On Sun, Mar 1, 2015 at 11:14 PM, Jaikiran Pai <jai.forums2...@gmail.com>
wrote:

> One thing to remember is that the .index files are memory-mapped [1] which
> in Java means that the file descriptors may not be released even when the
> program is done using it. A garbage collection is expected to close such
> resources, but forcing a System.gc() is only a hint and thus doesn't
> guarantee that it will trigger the garbage collection and close that
> resource. More details in [2]. In order to confirm that this is what you
> are running into, can you print the output of the following:
>
> lsof -p <broker-pid> | grep .deleted
>
> Before running that command do wait for at least the retention timeout and
> file deletion delay to have actually passed. The interesting part in that
> output would be the "type" column. For example, in my case it shows DEL as
> the value for that column:
>
> java    7518 jaikiran  DEL    REG                8,6 1453306
> /tmp/kafka-logs/hey-0/00000000000000000000.index.deleted
>
> when the index file has really been deleted but the JVM hasn't yet let go
> off the file descriptor resource. I did try to run a gc() from the jconsole
> MBean for that process, but that too didn't free this resource, but I
> didn't really expect it to, since there's not much control on GC itself.
>
> By the way which exact vendor and version of Java do you use? [3] suggests
> that an update in Oracle Java 1.6 has a workaround to this problem, but
> that workaround only comes into picture when a subsequent FileChannel.map
> calls results in a OOM.
>
> [1] http://docs.oracle.com/javase/7/docs/api/java/nio/
> MappedByteBuffer.html
> [2] http://bugs.java.com/view_bug.do?bug_id=4724038
> [3] http://bugs.java.com/view_bug.do?bug_id=6417205
>
> -Jaikiran
>
>
> On Monday 02 March 2015 10:30 AM, Guangle Fan wrote:
>
>> Slightly different from what I observed.
>>
>> Broker box has 800GB disk space.
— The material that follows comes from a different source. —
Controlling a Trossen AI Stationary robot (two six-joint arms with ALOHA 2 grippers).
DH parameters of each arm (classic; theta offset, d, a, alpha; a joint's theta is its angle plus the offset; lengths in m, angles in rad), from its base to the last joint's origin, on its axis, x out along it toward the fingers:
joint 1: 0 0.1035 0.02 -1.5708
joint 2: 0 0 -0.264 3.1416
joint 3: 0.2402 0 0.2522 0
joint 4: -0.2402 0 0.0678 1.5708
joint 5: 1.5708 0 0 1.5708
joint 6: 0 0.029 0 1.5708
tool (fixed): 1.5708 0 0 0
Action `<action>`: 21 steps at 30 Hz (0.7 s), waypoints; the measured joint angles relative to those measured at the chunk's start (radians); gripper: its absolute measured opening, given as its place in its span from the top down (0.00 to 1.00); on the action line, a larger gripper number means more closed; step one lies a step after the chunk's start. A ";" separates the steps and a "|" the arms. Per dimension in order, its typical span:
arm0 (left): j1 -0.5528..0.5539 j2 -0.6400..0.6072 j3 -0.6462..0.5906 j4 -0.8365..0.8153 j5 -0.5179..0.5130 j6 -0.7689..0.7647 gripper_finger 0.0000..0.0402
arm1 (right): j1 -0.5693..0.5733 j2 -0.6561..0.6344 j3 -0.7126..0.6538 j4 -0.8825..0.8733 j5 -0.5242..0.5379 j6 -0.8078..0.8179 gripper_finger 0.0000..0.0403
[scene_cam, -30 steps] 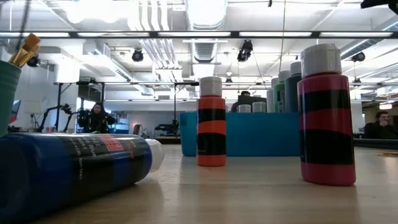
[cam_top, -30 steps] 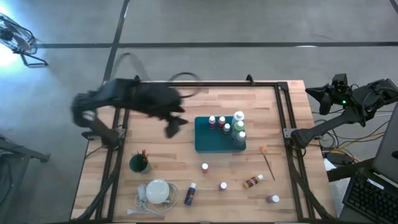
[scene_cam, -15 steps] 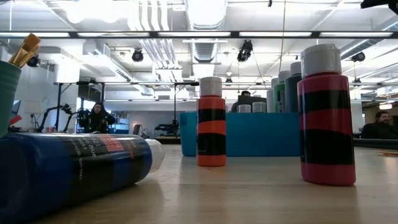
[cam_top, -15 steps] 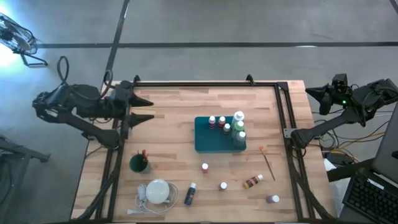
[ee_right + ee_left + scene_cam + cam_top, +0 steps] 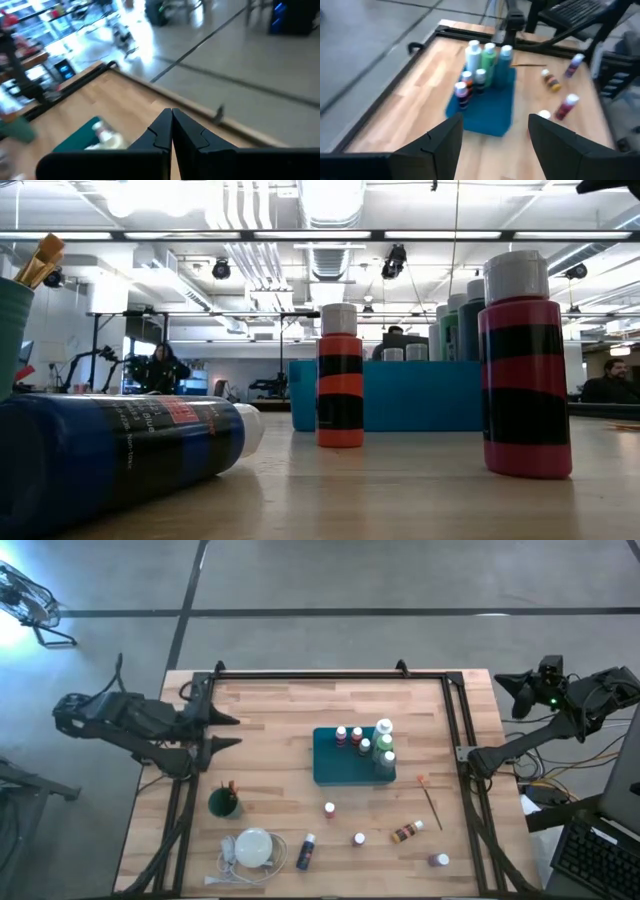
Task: Pick & Place Paint Supplies
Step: Put the gold paintbrush into the green cup
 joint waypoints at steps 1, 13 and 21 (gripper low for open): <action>0.000 -0.023 -0.024 0.002 -0.012 0.009 0.43 | 0.000 0.000 0.000 0.000 0.026 -0.014 0.98; 0.000 -0.418 -0.302 0.082 0.039 0.098 0.43 | 0.000 0.000 0.005 0.030 0.005 -0.048 0.98; 0.001 -0.591 -0.428 0.104 -0.135 0.168 0.43 | 0.000 0.000 0.005 0.029 0.004 -0.049 0.98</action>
By setting the appropriate log retention,
>> it's supposed to hold the log size. But then the usage of disk hits 90%,
>> and by doing nothing but restarting broker server. It free 40% disk space.
>> It's for sure the speed of the traffic won't be able to fill 40% disk
>> space
>> within one minute period (log.delete.delay.ms).
>>
>> The obvious change before and after restart broker server is broker server
>> frees tons of file descriptors of .index. Most of those file descriptors
>> are very old.
>>
>> lsof -p  <broker_pid> | grep .deleted
>>
>> Don't know how come kafka didn't release those file descriptors and what's
>> the dial of it.
>>
>>
>>
>>
>>
>>
>>
>>
>> On Sun, Mar 1, 2015 at 12:50 PM, Mayuresh Gharat <
>> gharatmayures...@gmail.com
>>
>>> wrote:
>>> Also I suppose when the broker starts up it will remove the files that
>>> are
>>> marked with suffix .deleted and that's why you can see the free disk
>>> space
>>> on restarting. Guozhang can correct me if I am wrong.
>>>
>>> Thanks,
>>>
>>> Mayuresh
>>>
>>> On Sat, Feb 28, 2015 at 9:27 PM, Guozhang Wang <wangg...@gmail.com>
>>> wrote:
>>>
>>>  Guangle,
>>>>
>>>> The deletion of the segment log / index files are async, i.e. when Kafka
>>>> decide to clean the logs, it only adds a suffix ".deleted" to the files
>>>> such that it will not be access any more by other Kafka threads. The
>>>>
>>> actual
>>>
>>>> file deletion will be executed later, with period controlled by "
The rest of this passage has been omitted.